AWS Big Data Blog

Build a transactional data lake using Apache Iceberg, AWS Glue, and cross-account data shares using AWS Lake Formation and Amazon Athena

Building a data lake on Amazon Simple Storage Service (Amazon S3) provides numerous benefits for an organization. It allows you to access diverse data sources, build business intelligence dashboards, build AI and machine learning (ML) models to provide customized customer experiences, and accelerate the curation of new datasets for consumption by adopting a modern data architecture or data mesh architecture.

However, many use cases, like performing change data capture (CDC) from an upstream relational database to an Amazon S3-based data lake, require handling data at a record level. Performing an operation like inserting, updating, and deleting individual records from a dataset requires the processing engine to read all the objects (files), make the changes, and rewrite entire datasets as new files. Furthermore, making the data available in the data lake in near-real time often leads to the data being fragmented over many small files, resulting in poor query performance and compaction maintenance.

In 2022, we announced that you can enforce fine-grained access control policies using AWS Lake Formation and query data stored in any supported file format using table formats such as Apache Iceberg, Apache Hudi, and more using Amazon Athena queries. You get the flexibility to choose the table and file format best suited for your use case and get the benefit of centralized data governance to secure data access when using Athena.

In this post, we show you how to configure Lake Formation using Iceberg table formats. We also explain how to upsert and merge in an S3 data lake using an Iceberg framework and apply Lake Formation access control using Athena.

Iceberg is an open table format for very large analytic datasets. Iceberg manages large collections of files as tables, and it supports modern analytical data lake operations such as record-level insert, update, delete, and time travel queries. The Iceberg specification allows seamless table evolution such as schema and partition evolution, and its design is optimized for usage on Amazon S3. Iceberg also helps guarantee data correctness under concurrent write scenarios.

Solution overview

To explain this setup, we present the following architecture, which integrates Amazon S3 for the data lake (Iceberg table format), Lake Formation for access control, AWS Glue for ETL (extract, transform, and load), and Athena for querying the latest inventory data from the Iceberg tables using standard SQL.

The solution workflow consists of the following steps, including data ingestion (Steps 1–3), data governance (Step 4), and data access (Step 5):

  1. We use AWS Database Migration Service (AWS DMS) or a similar tool to connect to the data source and move incremental data (CDC) to Amazon S3 in CSV format.
  2. An AWS Glue PySpark job reads the incremental data from the S3 input bucket and performs deduplication of the records.
  3. The job then invokes Iceberg’s MERGE statements to merge the data with the target S3 bucket.
  4. We use the AWS Glue Data Catalog as a centralized catalog, which is used by AWS Glue and Athena.

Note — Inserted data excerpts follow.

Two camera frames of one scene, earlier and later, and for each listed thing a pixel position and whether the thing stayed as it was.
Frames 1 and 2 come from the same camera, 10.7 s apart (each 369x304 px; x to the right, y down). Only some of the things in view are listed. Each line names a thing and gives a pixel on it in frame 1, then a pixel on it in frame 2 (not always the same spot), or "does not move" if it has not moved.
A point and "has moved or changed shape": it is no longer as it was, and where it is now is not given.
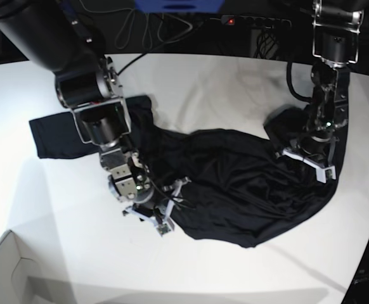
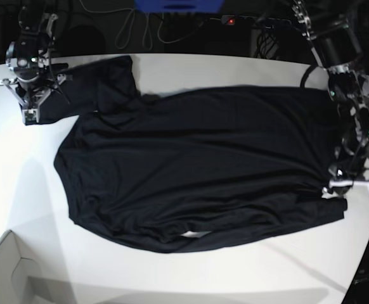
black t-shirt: (239, 189) has moved or changed shape
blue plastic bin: (179, 6) does not move
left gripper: (155, 206) to (28, 91)
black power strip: (255, 21) does not move
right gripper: (316, 152) to (340, 184)
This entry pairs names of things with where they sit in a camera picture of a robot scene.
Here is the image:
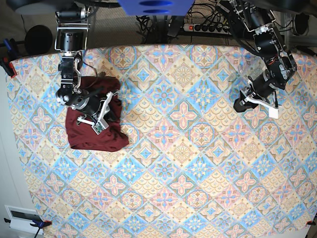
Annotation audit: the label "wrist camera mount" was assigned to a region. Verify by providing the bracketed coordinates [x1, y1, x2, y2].
[71, 88, 118, 135]
[239, 76, 280, 119]

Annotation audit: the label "blue orange lower clamp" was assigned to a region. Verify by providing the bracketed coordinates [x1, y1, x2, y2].
[4, 218, 52, 238]

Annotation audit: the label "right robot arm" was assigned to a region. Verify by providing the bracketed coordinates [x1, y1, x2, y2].
[55, 3, 118, 125]

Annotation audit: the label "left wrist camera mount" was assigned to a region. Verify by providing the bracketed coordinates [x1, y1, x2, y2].
[239, 76, 280, 119]

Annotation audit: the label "orange right clamp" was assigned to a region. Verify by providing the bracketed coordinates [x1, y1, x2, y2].
[306, 220, 316, 226]

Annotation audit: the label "black round stool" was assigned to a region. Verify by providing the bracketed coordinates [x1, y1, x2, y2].
[24, 25, 53, 56]

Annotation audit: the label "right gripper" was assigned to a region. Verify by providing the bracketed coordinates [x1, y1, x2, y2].
[71, 85, 116, 121]

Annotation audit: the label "patterned tablecloth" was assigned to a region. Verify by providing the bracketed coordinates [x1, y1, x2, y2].
[6, 45, 317, 238]

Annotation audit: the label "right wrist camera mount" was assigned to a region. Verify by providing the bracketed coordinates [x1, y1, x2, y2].
[71, 88, 118, 135]

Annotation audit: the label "tangled black cables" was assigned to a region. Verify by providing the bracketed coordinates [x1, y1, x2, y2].
[135, 14, 174, 45]

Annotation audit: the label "black power strip red switch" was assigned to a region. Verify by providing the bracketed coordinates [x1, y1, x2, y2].
[183, 23, 230, 34]

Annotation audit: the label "maroon t-shirt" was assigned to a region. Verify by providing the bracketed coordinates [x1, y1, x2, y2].
[65, 76, 129, 152]

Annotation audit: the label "white wall socket plate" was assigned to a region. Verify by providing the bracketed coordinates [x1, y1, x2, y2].
[5, 205, 40, 234]

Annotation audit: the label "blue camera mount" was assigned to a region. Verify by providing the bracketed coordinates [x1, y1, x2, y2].
[118, 0, 194, 16]

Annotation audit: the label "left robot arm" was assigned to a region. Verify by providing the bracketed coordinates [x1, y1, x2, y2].
[227, 0, 297, 119]

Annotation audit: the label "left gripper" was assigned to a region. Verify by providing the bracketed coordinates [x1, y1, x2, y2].
[233, 81, 275, 113]

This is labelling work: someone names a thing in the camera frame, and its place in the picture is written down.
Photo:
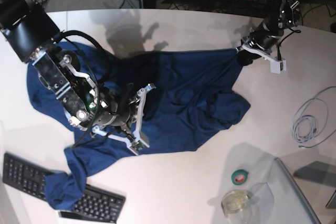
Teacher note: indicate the clear tape dispenser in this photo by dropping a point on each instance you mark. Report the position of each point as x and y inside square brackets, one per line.
[236, 207]

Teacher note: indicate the dark blue t-shirt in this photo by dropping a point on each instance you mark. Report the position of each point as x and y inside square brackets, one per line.
[192, 101]

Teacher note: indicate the green tape roll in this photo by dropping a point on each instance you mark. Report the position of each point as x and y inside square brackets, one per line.
[239, 177]

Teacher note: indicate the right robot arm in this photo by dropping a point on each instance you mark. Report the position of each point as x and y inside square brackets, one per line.
[34, 37]

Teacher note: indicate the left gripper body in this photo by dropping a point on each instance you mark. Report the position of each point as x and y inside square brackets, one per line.
[264, 38]

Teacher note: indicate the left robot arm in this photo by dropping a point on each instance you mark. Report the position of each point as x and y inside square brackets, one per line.
[277, 26]

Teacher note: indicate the black computer keyboard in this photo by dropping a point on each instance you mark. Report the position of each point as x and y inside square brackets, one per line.
[95, 204]

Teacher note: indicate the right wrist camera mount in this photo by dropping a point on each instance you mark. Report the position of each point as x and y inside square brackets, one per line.
[136, 124]

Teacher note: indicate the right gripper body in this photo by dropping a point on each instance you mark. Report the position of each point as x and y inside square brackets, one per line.
[116, 111]

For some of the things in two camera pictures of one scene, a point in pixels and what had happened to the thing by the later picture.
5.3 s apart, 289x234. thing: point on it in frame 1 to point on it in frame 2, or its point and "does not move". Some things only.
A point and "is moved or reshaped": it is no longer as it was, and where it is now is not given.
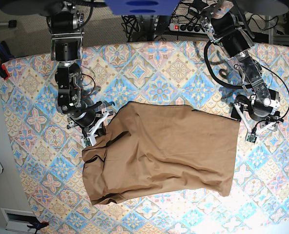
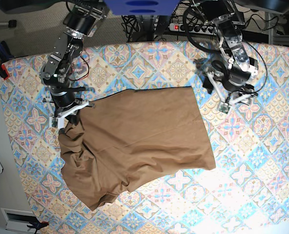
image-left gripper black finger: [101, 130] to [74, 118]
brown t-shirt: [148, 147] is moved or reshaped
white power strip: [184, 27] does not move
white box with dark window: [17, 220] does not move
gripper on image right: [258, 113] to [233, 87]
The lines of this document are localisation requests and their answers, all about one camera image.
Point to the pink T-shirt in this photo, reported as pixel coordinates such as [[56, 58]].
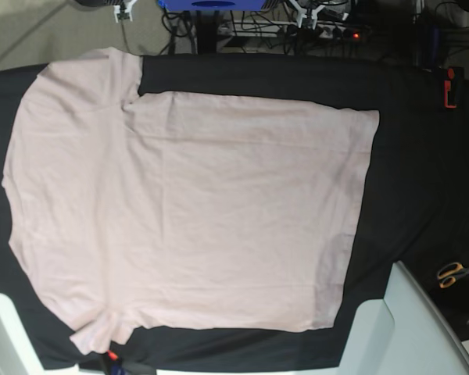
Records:
[[179, 209]]

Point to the white power strip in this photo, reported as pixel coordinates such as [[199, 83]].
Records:
[[266, 29]]

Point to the black stand pole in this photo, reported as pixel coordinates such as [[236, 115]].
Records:
[[206, 25]]

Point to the blue plastic box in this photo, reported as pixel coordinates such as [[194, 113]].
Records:
[[212, 5]]

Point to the red black clamp bottom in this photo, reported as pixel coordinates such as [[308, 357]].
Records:
[[111, 364]]

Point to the red black clamp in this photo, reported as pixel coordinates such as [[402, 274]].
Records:
[[450, 88], [111, 364]]

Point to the red black clamp right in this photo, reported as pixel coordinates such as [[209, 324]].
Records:
[[450, 88]]

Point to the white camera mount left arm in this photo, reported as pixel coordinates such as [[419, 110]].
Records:
[[307, 15]]

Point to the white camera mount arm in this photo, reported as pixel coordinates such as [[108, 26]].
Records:
[[123, 10], [307, 15]]

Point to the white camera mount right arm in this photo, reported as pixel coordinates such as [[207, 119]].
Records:
[[123, 10]]

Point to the white table frame right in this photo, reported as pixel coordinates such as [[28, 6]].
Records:
[[402, 333]]

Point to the white table frame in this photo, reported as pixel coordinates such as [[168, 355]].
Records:
[[17, 355], [402, 333]]

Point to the orange handled scissors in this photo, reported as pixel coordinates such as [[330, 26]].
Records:
[[450, 274]]

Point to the white table frame left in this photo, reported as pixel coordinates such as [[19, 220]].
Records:
[[17, 355]]

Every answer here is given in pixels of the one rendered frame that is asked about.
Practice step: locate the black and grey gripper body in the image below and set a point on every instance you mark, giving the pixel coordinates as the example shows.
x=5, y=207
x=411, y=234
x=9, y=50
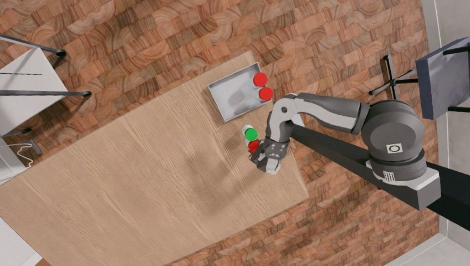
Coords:
x=255, y=155

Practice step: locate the white bottle with red cap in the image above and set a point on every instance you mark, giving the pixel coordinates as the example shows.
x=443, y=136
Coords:
x=263, y=93
x=259, y=79
x=252, y=145

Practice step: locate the green-capped bottle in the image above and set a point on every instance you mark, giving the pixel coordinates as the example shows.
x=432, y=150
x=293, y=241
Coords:
x=249, y=132

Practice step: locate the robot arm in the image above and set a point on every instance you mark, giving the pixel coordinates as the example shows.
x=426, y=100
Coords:
x=389, y=128

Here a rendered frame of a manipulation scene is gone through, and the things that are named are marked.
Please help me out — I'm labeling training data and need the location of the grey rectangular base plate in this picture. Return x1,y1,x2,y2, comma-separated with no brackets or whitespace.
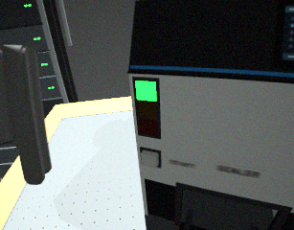
1,110,147,230

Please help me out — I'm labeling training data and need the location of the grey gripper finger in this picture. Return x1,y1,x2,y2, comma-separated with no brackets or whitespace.
0,45,52,185

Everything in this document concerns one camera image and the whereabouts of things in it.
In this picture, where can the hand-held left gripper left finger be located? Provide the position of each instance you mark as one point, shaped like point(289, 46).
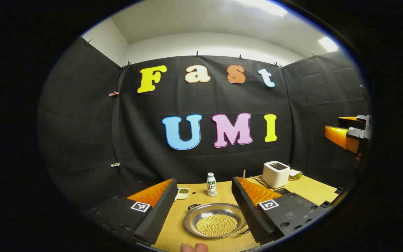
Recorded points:
point(159, 210)

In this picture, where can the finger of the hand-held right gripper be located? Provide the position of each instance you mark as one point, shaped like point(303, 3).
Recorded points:
point(353, 122)
point(341, 138)

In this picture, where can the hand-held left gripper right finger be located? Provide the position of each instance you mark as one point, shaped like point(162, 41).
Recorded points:
point(247, 210)

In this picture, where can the stainless steel pot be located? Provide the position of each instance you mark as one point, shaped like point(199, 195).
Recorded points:
point(201, 210)

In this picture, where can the white divided bean dish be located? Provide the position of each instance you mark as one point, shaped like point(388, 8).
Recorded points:
point(182, 193)

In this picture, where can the pile of yellow soybeans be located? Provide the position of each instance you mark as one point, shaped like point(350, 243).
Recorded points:
point(217, 225)

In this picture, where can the white drink bottle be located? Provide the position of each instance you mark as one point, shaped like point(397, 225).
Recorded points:
point(211, 187)

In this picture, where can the white toaster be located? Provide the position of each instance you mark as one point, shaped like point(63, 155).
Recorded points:
point(275, 175)

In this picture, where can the black table edge clamp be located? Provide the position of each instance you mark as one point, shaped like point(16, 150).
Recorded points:
point(325, 203)
point(339, 190)

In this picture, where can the toy sandwich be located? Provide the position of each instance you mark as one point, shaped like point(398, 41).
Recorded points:
point(295, 174)

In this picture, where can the silver cloth clip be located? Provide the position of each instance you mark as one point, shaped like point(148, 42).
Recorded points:
point(115, 164)

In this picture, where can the ceiling light panel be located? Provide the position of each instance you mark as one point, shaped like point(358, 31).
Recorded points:
point(328, 44)

An AWS Glue crawler is integrated on top of S3 buckets to automatically detect the schema. Lake Formation allows you to centrally manage permissions and access control for Data Catalog resources in your S3 data lake. You can use fine-grained access control in Lake Formation to restrict access to data in query results.
  5. We use Athena integrated with Lake Formation to query data from the Iceberg table using standard SQL and validate table- and column-level access on Iceberg tables.

For this solution, we assume that the raw data files are already available in Amazon S3, and focus on processing the data using AWS Glue with Iceberg table format. We use sample item data that has the following attributes:

  • op – This represents the operation on the source record. This shows values I to represent insert operations, U to represent updates, and D to represent deletes. You need to make sure this attribute is included in your CDC incremental data before it gets written to Amazon S3. Make sure you capture this attribute, so that your ETL logic can take appropriate action while merging it.
  • product_id – This is the primary key column in the source data table.
  • category – This column represents the category of an item.
  • product_name – This is the name of the product.
  • quantity_available – This is the quantity available in the inventory. When we showcase the incremental data for UPSERT or MERGE, we reduce the quantity available for the product to showcase the functionality.
  • last_update_time – This is the time when the item record was updated at the source data.

We demonstrate implementing the solution with the following steps:

  1. Create an S3 bucket for input and output data.
  2. Create input and output tables using Athena.
  3. Insert the data into the Iceberg table from Athena.
  4. Query the Iceberg table using Athena.
  5. Upload incremental (CDC) data for further processing.
  6. Run the AWS Glue job again to process the incremental files.
  7. Query the Iceberg table again using Athena.
  8. Define Lake Formation policies.

Prerequisites

For Athena queries, we need to configure an Athena workgroup with engine version 3 to support Iceberg table format.

To validate cross-account access through Lake Formation for Iceberg table, in this post we used two accounts (primary and secondary).

Now let’s dive into the implementation steps.

Create an S3 bucket for input and output data

Before we run the AWS Glue job, we have to upload the sample CSV files to the input bucket and process them with AWS Glue PySpark code for the output.

To create an S3 bucket, complete the following steps:

  1. On the Amazon S3 console, choose Buckets in the navigation pane.
  2. Choose Create bucket.
  3. Specify the bucket name asiceberg-blog and leave the remaining fields as default.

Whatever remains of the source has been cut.